- Brief -
Please report every line of the listing below that has the word "person" in it.

### Records for processing

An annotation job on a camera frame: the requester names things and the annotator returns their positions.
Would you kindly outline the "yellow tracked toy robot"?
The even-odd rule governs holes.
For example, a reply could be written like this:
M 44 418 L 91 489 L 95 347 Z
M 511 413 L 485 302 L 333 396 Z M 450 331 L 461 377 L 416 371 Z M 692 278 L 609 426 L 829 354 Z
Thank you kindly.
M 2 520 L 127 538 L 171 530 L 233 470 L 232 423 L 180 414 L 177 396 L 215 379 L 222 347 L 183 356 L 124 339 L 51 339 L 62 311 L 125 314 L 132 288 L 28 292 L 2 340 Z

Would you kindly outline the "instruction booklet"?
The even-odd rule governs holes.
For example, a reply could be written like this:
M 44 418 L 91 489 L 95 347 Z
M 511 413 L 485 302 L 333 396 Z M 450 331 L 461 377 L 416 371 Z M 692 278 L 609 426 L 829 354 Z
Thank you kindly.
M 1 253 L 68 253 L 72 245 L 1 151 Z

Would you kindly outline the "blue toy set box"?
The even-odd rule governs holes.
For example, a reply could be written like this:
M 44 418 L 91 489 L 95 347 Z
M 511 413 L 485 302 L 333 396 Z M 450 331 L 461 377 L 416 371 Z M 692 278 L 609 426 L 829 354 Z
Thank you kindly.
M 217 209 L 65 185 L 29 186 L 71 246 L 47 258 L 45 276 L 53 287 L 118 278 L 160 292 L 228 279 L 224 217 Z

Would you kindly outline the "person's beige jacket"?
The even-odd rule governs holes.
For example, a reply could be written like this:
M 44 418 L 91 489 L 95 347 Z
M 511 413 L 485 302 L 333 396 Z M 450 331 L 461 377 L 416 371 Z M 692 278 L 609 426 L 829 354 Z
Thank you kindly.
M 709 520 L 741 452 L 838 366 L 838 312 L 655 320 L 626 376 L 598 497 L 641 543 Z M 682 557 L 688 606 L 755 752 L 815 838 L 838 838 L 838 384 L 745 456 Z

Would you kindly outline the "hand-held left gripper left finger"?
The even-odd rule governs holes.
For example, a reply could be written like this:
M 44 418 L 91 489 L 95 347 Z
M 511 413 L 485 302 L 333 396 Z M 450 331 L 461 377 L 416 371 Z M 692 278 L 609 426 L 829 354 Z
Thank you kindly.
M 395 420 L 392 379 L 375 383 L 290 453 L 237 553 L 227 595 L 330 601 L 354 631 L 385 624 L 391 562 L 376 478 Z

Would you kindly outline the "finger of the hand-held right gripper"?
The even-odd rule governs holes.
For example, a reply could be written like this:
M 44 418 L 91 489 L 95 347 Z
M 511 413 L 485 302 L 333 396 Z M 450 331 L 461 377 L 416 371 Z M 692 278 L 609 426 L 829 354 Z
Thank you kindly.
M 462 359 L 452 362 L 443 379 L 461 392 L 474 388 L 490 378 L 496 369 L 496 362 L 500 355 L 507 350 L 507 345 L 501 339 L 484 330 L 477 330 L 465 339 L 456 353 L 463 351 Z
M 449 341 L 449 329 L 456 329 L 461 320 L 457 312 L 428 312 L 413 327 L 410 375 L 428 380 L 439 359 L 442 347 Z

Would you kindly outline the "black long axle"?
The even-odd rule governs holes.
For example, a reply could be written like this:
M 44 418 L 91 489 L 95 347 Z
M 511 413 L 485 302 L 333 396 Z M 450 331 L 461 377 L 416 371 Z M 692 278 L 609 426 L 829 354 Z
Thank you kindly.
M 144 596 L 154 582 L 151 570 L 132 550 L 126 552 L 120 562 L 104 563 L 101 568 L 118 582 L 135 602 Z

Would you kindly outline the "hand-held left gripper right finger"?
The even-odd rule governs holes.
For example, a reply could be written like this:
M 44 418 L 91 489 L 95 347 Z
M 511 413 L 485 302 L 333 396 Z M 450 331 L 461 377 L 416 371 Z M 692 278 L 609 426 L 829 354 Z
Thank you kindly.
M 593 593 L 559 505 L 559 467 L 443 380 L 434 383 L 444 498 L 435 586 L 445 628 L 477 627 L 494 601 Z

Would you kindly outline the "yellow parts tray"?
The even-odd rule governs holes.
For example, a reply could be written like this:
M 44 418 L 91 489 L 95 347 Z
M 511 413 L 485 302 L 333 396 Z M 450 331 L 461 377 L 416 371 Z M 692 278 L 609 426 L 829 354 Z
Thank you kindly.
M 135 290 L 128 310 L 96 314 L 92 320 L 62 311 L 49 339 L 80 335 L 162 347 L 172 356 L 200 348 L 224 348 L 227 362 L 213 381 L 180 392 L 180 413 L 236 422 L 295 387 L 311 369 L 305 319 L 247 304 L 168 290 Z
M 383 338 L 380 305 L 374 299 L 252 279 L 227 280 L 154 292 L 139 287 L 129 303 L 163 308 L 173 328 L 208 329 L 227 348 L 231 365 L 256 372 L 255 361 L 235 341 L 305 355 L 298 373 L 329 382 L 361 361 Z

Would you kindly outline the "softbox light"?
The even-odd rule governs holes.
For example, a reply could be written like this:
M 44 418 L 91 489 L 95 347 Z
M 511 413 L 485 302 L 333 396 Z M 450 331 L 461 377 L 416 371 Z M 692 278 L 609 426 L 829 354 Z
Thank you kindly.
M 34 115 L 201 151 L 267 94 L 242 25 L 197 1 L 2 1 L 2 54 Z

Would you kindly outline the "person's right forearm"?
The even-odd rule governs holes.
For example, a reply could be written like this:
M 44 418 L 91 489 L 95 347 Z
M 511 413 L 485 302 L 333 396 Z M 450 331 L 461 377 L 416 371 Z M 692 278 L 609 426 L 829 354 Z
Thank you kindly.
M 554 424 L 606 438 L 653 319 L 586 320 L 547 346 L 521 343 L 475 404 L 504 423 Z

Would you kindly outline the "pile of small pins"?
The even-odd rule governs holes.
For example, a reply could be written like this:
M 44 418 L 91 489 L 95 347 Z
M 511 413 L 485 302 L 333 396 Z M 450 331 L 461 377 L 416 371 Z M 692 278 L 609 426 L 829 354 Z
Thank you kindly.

######

- Your solution -
Would you kindly outline the "person's beige jacket"?
Would you kindly outline the "person's right forearm"?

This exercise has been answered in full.